Senator for Plateau South
- In office 11 June 2019 – 10 February 2020
- Preceded by: Jeremiah Useni
- Succeeded by: Nora Daduut

Deputy Governor of Plateau State
- In office 29 May 2011 – 29 May 2015
- Governor: Jonah David Jang
- Preceded by: Pauline Tallen
- Succeeded by: Sonni Gwanle Tyoden

Chief of Staff to the Governor of Plateau State
- In office 29 May 2007 – 29 May 2011
- Governor: Jonah David Jang
- Succeeded by: Gyang Pwajok

Personal details
- Born: 19 May 1944
- Died: 10 February 2020 (aged 75) Abuja, Nigeria
- Party: All Progressives Congress
- Occupation: Diplomat; politician;

= Ignatius Datong Longjan =

Nigerian diplomat and politician (1944–2020)

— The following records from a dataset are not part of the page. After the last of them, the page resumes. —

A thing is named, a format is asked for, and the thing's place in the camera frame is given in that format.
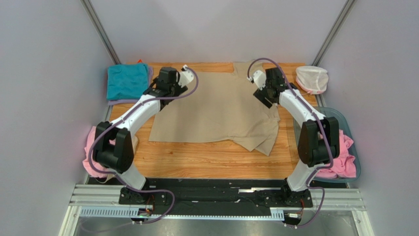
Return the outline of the clear teal plastic bin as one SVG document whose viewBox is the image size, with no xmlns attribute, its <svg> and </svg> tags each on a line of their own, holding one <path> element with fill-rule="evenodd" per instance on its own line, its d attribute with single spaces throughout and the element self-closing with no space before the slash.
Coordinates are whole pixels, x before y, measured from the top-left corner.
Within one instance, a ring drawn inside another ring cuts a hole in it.
<svg viewBox="0 0 419 236">
<path fill-rule="evenodd" d="M 338 157 L 342 161 L 341 165 L 334 164 L 330 170 L 321 170 L 316 177 L 315 181 L 323 181 L 329 183 L 348 183 L 357 180 L 361 175 L 361 165 L 356 146 L 353 141 L 353 135 L 350 131 L 346 118 L 336 109 L 327 107 L 316 107 L 320 113 L 327 117 L 335 117 L 339 122 L 339 129 L 343 135 L 340 141 L 341 153 L 348 154 L 347 157 Z"/>
</svg>

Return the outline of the beige t-shirt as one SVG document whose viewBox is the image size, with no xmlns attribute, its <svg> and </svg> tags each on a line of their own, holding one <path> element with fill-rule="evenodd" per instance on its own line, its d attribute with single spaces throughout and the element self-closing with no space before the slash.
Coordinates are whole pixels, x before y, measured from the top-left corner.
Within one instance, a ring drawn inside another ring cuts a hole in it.
<svg viewBox="0 0 419 236">
<path fill-rule="evenodd" d="M 270 155 L 278 135 L 276 107 L 267 108 L 247 80 L 248 62 L 232 73 L 199 72 L 197 89 L 155 115 L 149 141 L 212 143 L 232 140 L 248 151 Z"/>
</svg>

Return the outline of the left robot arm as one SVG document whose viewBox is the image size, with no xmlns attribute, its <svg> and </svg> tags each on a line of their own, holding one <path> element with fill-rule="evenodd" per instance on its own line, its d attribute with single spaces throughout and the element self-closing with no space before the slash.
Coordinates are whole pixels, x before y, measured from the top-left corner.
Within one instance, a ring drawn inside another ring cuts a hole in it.
<svg viewBox="0 0 419 236">
<path fill-rule="evenodd" d="M 196 72 L 184 65 L 181 71 L 162 67 L 141 98 L 122 116 L 113 121 L 104 121 L 96 126 L 95 139 L 89 149 L 89 165 L 104 167 L 104 174 L 114 175 L 123 185 L 123 200 L 143 204 L 151 199 L 149 181 L 133 163 L 135 148 L 133 140 L 137 131 L 152 116 L 159 113 L 175 99 L 191 95 L 188 84 L 199 84 Z"/>
</svg>

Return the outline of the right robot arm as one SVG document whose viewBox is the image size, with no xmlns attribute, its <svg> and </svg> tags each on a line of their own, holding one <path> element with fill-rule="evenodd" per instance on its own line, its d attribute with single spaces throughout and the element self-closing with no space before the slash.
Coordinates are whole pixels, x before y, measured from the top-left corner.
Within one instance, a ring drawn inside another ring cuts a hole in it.
<svg viewBox="0 0 419 236">
<path fill-rule="evenodd" d="M 302 96 L 297 86 L 290 83 L 282 69 L 257 70 L 247 76 L 255 84 L 254 96 L 266 107 L 280 105 L 300 126 L 297 143 L 299 162 L 281 187 L 280 199 L 286 206 L 294 206 L 309 193 L 315 175 L 329 168 L 339 155 L 339 122 L 317 111 Z"/>
</svg>

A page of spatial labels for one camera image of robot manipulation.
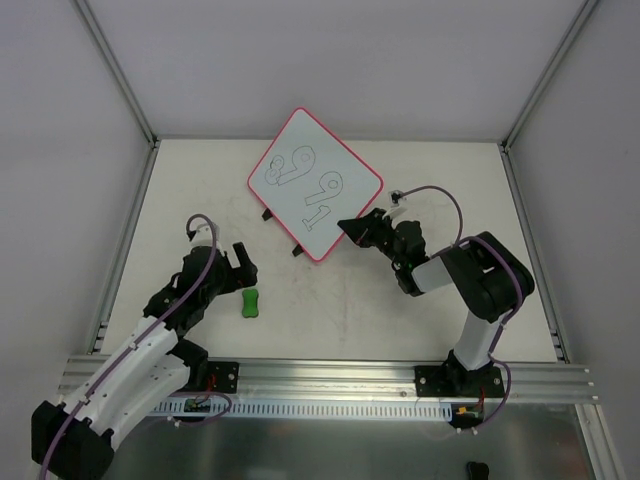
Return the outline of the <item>green bone-shaped eraser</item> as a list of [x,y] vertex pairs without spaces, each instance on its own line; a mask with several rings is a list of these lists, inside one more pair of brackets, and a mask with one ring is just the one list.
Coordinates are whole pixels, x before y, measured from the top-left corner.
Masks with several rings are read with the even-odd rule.
[[257,318],[259,316],[259,292],[255,288],[242,291],[242,310],[244,318]]

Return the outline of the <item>pink framed whiteboard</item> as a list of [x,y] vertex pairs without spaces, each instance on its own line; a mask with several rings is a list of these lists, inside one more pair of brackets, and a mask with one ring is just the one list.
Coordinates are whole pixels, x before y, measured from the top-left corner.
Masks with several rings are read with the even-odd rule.
[[247,179],[302,251],[323,261],[381,193],[382,176],[303,107],[295,109]]

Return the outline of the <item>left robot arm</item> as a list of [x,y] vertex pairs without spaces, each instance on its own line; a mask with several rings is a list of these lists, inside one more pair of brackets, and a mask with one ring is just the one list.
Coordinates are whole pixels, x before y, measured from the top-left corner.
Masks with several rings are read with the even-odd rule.
[[162,400],[185,388],[197,390],[209,377],[207,351],[187,339],[220,295],[257,283],[258,268],[243,243],[239,261],[199,245],[182,269],[151,297],[124,343],[58,403],[42,402],[31,417],[31,457],[40,478],[100,479],[126,437]]

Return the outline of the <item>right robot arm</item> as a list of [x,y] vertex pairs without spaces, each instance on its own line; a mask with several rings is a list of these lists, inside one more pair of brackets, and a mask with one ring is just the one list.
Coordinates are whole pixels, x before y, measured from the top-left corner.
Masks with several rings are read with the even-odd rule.
[[535,290],[532,274],[495,236],[485,231],[429,256],[418,221],[394,224],[376,208],[337,222],[360,248],[374,247],[391,261],[401,290],[417,297],[453,285],[467,316],[458,342],[437,367],[414,368],[419,397],[501,398],[505,387],[492,354],[504,324]]

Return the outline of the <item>black whiteboard stand foot lower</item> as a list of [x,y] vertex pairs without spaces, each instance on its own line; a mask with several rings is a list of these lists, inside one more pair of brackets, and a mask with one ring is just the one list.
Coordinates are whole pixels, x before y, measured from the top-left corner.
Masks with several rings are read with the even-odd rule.
[[299,245],[299,244],[297,244],[297,245],[294,247],[294,249],[292,250],[292,255],[293,255],[294,257],[297,257],[297,256],[299,256],[299,255],[301,255],[301,254],[303,254],[303,253],[304,253],[304,249],[303,249],[303,248],[302,248],[302,246],[301,246],[301,245]]

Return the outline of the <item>black object at bottom edge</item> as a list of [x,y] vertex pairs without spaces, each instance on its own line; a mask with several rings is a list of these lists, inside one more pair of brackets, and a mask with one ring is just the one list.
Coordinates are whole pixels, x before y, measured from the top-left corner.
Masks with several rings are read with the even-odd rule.
[[490,469],[489,466],[482,462],[468,462],[466,471],[469,480],[488,480]]

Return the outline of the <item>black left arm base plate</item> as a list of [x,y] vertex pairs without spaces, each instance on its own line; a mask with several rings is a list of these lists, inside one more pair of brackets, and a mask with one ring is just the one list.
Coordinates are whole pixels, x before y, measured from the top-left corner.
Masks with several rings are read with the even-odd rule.
[[238,390],[240,364],[231,361],[209,361],[206,374],[206,390],[210,392],[236,394]]

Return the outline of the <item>aluminium mounting rail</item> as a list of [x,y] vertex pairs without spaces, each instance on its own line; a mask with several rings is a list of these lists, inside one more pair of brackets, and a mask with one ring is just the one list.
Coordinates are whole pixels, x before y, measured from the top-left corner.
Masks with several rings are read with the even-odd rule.
[[[417,361],[238,359],[242,398],[287,400],[415,400]],[[501,372],[512,403],[598,404],[590,369],[578,364],[511,363]]]

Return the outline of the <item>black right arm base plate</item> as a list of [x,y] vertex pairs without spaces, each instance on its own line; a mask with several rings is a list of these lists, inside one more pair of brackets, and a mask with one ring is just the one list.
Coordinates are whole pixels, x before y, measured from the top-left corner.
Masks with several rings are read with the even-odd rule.
[[466,371],[447,369],[445,365],[417,365],[414,367],[415,389],[418,397],[446,398],[503,398],[506,392],[501,370],[488,368]]

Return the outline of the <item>right aluminium frame post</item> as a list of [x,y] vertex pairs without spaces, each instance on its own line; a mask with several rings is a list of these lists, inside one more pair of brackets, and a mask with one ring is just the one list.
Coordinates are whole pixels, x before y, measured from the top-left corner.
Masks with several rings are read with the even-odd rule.
[[524,130],[529,118],[542,100],[544,94],[550,87],[553,79],[559,72],[571,49],[582,35],[582,32],[586,28],[599,5],[599,0],[584,0],[580,3],[578,10],[572,17],[557,45],[554,47],[549,59],[544,65],[543,70],[536,79],[533,88],[527,95],[522,108],[519,110],[507,134],[501,140],[500,146],[505,152],[509,152],[511,150],[516,140]]

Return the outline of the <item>aluminium frame post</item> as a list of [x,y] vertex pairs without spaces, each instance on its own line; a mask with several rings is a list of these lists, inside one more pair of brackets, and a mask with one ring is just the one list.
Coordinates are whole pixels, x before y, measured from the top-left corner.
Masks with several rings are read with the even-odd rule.
[[137,127],[139,128],[145,141],[155,146],[158,137],[154,132],[143,108],[119,62],[117,56],[107,38],[100,21],[98,20],[91,4],[85,0],[72,0],[71,5],[76,11],[81,23],[87,30],[88,36],[94,44],[97,52],[103,61],[109,75],[115,82],[127,108],[132,114]]
[[505,152],[509,152],[511,150],[516,140],[524,130],[529,118],[542,100],[544,94],[550,87],[553,79],[559,72],[571,49],[582,35],[582,32],[586,28],[599,5],[599,0],[584,0],[580,3],[578,10],[572,17],[557,45],[554,47],[549,59],[544,65],[543,70],[536,79],[533,88],[527,95],[522,108],[519,110],[507,134],[501,140],[500,146]]

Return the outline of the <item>left aluminium frame post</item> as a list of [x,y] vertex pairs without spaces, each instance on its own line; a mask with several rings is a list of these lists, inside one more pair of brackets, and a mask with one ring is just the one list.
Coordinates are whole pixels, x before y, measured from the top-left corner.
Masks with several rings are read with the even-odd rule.
[[76,11],[81,23],[87,30],[88,36],[94,44],[97,52],[103,61],[109,75],[115,82],[127,108],[132,114],[137,127],[139,128],[145,141],[155,146],[158,137],[154,132],[143,108],[119,62],[117,56],[107,38],[100,21],[98,20],[91,4],[85,0],[72,0],[71,5]]

Ignatius Datong Longjan (19 May 1944 – 10 February 2020) was a Nigerian diplomat and politician who served as the senator representing the Plateau South senatorial district from 2019 until his death in 2020. He previously served as the deputy governor of Plateau State from 2011 to 2015.

==Early life and education==
Longjan was born in Kwa, Quanpaan Local government area of the present day Plateau State. He attended the Kwa Junior/Senior Primary School and St. Joseph's College, Vom. He then attended the Ahmadu Bello University Zaria for his university education, where he obtained a Diploma in Law, and also attended the City University of New York, where he obtained a bachelor's degree in public administration.

==Diplomatic career==
Most of his working life was spent in the Nigerian foreign service in Nigerian missions abroad including Hamburg in Germany, The Hague in Holland, Conakry in Guinea, New York in the USA and Moscow in Russia.

==Political career==
Longjan was the chief of staff to the Plateau State governor between 2007 and 2011. He subsequently became the deputy governor of the state between 2011 and 2015. In 2019, he contested the election to represent the Plateau Southern senatorial seat in the Nigerian National Assembly. At his party's primary selection, he scored 972 votes to beat the other contestants for the party's ticket. In the 25 February 2019 general election, he polled 140,918 votes to win the election.

==Death==
On 10 February 2020, Longjan died at a hospital in Abuja, Nigeria.